BEGIN Supplied information
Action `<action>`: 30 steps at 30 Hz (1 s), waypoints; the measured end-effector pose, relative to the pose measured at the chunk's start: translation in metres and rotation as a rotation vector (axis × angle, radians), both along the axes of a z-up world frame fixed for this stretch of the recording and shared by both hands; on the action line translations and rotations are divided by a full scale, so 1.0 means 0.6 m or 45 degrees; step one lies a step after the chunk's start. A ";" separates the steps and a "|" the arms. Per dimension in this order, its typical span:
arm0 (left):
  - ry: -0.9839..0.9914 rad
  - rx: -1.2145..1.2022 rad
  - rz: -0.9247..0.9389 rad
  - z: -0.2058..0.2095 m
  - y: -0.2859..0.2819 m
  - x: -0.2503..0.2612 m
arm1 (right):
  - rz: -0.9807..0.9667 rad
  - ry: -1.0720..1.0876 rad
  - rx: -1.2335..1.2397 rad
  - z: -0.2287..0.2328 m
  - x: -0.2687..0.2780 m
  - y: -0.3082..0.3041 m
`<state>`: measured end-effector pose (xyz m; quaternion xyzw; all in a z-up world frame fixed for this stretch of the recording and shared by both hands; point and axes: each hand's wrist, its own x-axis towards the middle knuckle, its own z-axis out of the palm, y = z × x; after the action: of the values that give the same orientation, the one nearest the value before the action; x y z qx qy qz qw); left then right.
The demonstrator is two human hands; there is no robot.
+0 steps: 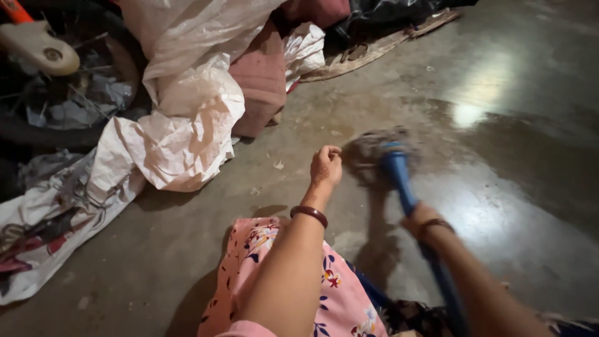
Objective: The person mops a wet concrete floor, moving the mop head in circular and side-to-side motions around various stored items. They occasionally use their hand to reposition the mop head as they clean the surface.
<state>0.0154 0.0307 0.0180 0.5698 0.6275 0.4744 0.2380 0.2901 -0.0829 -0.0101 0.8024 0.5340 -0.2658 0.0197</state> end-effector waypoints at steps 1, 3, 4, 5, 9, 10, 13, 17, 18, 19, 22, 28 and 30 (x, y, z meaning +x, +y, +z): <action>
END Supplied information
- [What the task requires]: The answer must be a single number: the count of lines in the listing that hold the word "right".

- [Output of the task]: 2